Life out Here by Bret Kofford: A special time for ‘Safety'

April 10, 2002

The girls softball team and boys baseball team from a junior high in one Imperial Valley city traveled together in a bus last month to another Valley city to play freshman games.

The softball game ended first, so the girls came over to the boys game and cheered on their schoolmates, even doing some organized cheers for their boys. It was a fine show of school spirit.

The minute the game was over, though, the girls did not rush to the dugout of their triumphant team but to the dugout of the players from the other school, a lovable but a bit motley crew of kids. There the girls hung over the rail, looked into the dugout, evaluated, rated, preened and flirted with the opposing team's players until ordered onto their bus by their coaches.

Anyone who knows anything about boys this age, and I'm not claiming I do, knows why the girls chose to check out the ninth-grade boys from the other city. Those who know would say the girls already know the freshman boys from their school and are resigned to the fact that they are disgusting, gross, gas emission machines.


But that's just speculation on my part. I wouldn't have any particular insight into the uncommonly crude habits and practices of ninth-grade boys.

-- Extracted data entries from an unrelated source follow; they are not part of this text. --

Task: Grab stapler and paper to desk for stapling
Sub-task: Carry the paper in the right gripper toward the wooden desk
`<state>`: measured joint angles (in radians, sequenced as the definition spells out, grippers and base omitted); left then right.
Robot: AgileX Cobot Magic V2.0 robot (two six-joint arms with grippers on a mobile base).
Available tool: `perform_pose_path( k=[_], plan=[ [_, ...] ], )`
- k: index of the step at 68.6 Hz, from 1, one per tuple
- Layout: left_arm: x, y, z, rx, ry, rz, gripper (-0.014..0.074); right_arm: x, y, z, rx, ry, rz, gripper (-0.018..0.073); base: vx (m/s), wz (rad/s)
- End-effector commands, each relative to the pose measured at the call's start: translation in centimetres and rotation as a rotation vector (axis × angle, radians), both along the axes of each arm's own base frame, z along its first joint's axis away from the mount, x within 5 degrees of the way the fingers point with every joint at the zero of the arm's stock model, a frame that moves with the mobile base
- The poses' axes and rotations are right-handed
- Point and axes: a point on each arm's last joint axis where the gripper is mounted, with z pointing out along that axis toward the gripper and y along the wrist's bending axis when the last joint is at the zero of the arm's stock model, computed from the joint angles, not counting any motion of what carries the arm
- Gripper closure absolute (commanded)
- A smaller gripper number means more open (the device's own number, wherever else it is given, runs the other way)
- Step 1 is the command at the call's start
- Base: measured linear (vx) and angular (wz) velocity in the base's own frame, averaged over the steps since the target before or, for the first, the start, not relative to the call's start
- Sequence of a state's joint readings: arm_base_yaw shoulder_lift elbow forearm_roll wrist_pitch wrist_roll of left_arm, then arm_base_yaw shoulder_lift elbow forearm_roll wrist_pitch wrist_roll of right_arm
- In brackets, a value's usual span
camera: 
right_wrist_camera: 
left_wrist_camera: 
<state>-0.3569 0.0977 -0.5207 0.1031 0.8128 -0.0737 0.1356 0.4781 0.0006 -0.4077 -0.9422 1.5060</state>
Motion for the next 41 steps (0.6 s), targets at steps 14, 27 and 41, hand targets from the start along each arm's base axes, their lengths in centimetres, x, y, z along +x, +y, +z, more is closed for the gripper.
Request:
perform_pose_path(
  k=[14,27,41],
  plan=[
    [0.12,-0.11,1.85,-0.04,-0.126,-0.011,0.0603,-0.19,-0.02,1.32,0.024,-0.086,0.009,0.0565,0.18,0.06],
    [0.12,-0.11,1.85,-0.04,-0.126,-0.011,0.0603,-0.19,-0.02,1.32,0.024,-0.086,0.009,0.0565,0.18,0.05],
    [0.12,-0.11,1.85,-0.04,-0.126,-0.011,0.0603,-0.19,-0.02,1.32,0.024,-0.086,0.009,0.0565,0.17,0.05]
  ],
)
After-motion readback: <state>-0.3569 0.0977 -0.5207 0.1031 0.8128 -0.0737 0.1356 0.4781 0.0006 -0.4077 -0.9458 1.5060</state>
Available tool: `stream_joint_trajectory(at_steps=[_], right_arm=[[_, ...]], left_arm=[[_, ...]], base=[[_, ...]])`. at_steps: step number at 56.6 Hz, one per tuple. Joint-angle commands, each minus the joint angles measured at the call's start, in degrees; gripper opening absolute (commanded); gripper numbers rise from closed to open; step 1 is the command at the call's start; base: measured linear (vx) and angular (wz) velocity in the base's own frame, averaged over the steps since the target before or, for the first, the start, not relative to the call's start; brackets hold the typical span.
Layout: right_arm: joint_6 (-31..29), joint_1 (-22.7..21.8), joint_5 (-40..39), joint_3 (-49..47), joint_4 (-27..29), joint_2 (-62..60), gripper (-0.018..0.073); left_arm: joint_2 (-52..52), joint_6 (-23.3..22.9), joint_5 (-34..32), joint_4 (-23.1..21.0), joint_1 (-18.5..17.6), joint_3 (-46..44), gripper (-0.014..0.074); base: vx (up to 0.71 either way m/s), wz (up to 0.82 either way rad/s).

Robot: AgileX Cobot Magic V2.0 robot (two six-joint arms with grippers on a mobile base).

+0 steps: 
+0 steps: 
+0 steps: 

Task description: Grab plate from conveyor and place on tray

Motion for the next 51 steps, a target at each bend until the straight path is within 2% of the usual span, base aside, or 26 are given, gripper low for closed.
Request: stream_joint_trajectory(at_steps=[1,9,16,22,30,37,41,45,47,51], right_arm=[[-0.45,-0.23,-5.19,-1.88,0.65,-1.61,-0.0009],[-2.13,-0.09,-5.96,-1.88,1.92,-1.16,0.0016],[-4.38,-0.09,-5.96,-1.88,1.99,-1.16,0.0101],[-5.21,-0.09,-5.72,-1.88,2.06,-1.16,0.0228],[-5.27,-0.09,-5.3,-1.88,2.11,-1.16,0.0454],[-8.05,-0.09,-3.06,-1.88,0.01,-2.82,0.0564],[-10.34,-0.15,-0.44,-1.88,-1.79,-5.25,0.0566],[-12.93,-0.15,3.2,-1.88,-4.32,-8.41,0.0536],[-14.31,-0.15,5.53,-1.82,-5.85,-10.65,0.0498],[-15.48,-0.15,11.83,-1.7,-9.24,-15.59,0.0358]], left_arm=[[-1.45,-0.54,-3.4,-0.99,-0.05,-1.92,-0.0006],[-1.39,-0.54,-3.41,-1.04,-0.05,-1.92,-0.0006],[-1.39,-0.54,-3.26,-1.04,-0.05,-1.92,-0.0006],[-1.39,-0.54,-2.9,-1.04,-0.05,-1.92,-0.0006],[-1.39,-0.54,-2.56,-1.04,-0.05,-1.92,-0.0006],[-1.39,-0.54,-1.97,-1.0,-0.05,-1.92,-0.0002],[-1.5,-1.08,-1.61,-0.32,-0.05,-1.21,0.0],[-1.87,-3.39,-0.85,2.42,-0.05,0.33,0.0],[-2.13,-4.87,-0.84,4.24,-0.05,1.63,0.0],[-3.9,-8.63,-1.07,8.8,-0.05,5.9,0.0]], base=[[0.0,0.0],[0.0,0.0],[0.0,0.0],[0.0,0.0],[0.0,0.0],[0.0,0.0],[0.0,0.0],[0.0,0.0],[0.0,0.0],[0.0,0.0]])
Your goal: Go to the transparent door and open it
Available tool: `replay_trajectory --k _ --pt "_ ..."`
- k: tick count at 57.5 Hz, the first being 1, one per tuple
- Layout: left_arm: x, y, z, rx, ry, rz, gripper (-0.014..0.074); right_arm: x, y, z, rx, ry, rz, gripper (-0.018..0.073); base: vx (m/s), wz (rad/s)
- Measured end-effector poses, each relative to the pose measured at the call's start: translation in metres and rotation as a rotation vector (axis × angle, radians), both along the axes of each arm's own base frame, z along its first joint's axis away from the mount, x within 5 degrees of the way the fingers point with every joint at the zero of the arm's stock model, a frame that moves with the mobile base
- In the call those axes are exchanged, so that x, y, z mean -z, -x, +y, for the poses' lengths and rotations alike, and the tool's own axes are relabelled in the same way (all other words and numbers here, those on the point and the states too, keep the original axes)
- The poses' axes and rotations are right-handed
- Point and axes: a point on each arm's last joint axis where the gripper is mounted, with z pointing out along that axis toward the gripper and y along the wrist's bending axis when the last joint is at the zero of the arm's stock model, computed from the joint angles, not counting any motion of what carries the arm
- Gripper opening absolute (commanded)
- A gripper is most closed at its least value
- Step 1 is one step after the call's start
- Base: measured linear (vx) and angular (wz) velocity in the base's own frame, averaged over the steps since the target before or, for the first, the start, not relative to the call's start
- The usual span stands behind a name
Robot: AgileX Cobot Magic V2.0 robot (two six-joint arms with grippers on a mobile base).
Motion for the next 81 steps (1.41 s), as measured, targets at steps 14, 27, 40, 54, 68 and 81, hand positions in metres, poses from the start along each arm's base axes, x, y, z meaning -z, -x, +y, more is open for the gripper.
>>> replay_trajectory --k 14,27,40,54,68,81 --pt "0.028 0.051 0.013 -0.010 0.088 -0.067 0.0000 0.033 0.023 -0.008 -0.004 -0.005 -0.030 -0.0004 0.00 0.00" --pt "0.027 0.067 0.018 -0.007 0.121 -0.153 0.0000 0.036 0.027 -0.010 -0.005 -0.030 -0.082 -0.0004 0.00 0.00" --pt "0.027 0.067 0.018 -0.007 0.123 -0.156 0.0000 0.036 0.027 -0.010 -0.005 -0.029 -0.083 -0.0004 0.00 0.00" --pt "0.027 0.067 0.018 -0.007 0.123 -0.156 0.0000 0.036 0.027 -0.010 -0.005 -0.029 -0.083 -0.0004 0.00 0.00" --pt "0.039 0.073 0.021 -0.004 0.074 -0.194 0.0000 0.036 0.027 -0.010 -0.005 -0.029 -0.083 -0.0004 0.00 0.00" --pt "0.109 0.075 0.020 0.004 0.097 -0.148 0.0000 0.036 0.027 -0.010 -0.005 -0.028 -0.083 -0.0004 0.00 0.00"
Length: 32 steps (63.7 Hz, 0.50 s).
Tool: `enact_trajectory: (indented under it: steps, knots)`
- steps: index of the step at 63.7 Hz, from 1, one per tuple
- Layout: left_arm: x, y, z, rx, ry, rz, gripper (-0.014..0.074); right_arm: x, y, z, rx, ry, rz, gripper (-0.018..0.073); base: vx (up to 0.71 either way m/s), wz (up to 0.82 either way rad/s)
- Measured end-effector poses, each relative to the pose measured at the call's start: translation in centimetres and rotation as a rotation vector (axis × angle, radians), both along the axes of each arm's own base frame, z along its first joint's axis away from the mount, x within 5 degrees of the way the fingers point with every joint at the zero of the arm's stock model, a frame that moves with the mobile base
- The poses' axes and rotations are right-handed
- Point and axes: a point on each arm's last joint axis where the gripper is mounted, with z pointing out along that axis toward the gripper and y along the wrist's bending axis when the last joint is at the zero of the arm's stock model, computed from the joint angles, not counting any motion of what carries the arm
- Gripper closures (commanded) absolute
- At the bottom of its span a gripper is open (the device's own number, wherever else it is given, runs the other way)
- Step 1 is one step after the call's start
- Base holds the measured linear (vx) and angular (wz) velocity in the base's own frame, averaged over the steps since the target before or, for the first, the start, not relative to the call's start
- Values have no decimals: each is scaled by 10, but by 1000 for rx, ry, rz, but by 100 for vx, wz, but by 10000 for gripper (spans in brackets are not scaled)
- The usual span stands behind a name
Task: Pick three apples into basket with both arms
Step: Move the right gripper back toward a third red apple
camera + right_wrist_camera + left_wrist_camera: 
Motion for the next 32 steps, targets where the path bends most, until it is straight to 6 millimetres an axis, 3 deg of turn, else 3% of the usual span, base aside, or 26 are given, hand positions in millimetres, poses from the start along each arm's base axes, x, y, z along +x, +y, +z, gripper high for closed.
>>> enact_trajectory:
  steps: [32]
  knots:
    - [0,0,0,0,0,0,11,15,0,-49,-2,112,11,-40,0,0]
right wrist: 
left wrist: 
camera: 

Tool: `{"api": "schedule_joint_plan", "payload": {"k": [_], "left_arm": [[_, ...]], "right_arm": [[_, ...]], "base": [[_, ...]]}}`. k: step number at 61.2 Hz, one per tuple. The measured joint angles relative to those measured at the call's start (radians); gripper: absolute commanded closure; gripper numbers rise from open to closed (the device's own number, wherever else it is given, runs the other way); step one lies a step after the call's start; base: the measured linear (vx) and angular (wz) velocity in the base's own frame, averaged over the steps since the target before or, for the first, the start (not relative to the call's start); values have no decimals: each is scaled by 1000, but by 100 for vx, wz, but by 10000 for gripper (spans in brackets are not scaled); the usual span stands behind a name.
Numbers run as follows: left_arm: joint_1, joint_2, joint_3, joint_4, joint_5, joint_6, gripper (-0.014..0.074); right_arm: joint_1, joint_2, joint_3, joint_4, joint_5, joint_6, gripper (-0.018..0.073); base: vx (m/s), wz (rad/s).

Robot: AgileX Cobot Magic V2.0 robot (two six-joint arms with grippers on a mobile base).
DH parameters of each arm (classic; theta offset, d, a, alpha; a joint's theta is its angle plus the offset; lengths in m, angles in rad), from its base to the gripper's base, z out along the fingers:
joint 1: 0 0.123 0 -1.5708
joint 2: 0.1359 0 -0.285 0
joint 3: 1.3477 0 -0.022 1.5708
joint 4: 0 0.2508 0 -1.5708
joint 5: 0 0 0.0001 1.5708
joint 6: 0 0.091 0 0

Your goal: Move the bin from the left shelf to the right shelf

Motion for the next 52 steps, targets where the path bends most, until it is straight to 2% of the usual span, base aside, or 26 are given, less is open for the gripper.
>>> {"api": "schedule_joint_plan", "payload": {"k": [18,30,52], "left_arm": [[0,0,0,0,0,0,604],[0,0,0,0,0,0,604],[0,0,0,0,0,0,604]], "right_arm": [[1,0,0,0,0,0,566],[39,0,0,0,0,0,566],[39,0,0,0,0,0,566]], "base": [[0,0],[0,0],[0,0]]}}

For example, I know nothing of the "five-minute rule." Adults joke about the five-second rule, meaning any food that is on the ground less than five seconds hasn't picked up germs and can be eaten, after say a little blow on the morsel to clean the dirt, the lint or both. Of course most hygienic adults and many children don't even follow the five-second rule, throwing out whatever reaches the floor.

If I knew anything about freshman boys, which I'm not claiming I do, I would tell you a certain group has a "five-minute rule" and adheres to it quite strictly, unless it is something really tasty, for which the time limit on the rule might be freely extended.

I also know nothing of a game called "Safety." Here's how it would work, if such a game existed. If a freshman boy were to flatulate — and I wouldn't know if that ever happens, but others might say it happens every 20 to 30 seconds — and it came to the attention of his compatriots, he would have to say "safety" before others touched a doorknob and said "doorknob." If a doorknob were touched and announced before "safety" was proclaimed, the gas source would be slugged in the arm, slug in the arm being the second most popular activity among 14- and 15-year-old boys, experts on adolescence might say.

In some houses, and I am just projecting, "safety" becomes sort of a mantra for youths, repeated over and over throughout every single stinking day, "safety," "safety," "safety," it never stops and you just want to strangle …

If I had an insight into this subject I could tell you about a certain dog I might be making up who has a stinkier-the-better rule in regard to things that go into her mouth … shoes, socks, we'll stop there. If I knew such a dog, I might tell you stories about that same dog recently staggering out of a roomful of 14- and 15-year-old boys with tremors in her legs and tears in her eyes. If this had happened I could tell you the alpha male of the domicile then walked into the room to see whether the dog had been picked on, and quickly staggered out of room himself with the same symptoms and gasping for air like someone who had been battling Iraqi chemical weapons commandos.

No serious damage would be done to the hypothetical room. Within two or three days it would be aired out and habitable again.

I am just guessing, but I would think one of the good things about boys this age is they leave a trail. Along with the smells, there are empty cups, dirty dishes, discarded sunflower seed packages, dried ice cream-encrusted spoons, candy wrappers along with soiled socks, shoes and shirts. Sooner or later, following the signs, those who are looking for such boys, and I'm not saying I ever have to do so, could find the youths.

I'm just projecting from my own adolescence and those of all my friends, but I would speculate in a couple years these same boys will be paragons of cleanliness, at least on the surface, and will be reaching for the car keys, girlfriends and for doorknobs for the purpose of leaving the house, not for the purpose of hitting someone on the arm.

When that day comes, some parents, and I am not saying which ones, may be longing for the days of "safety."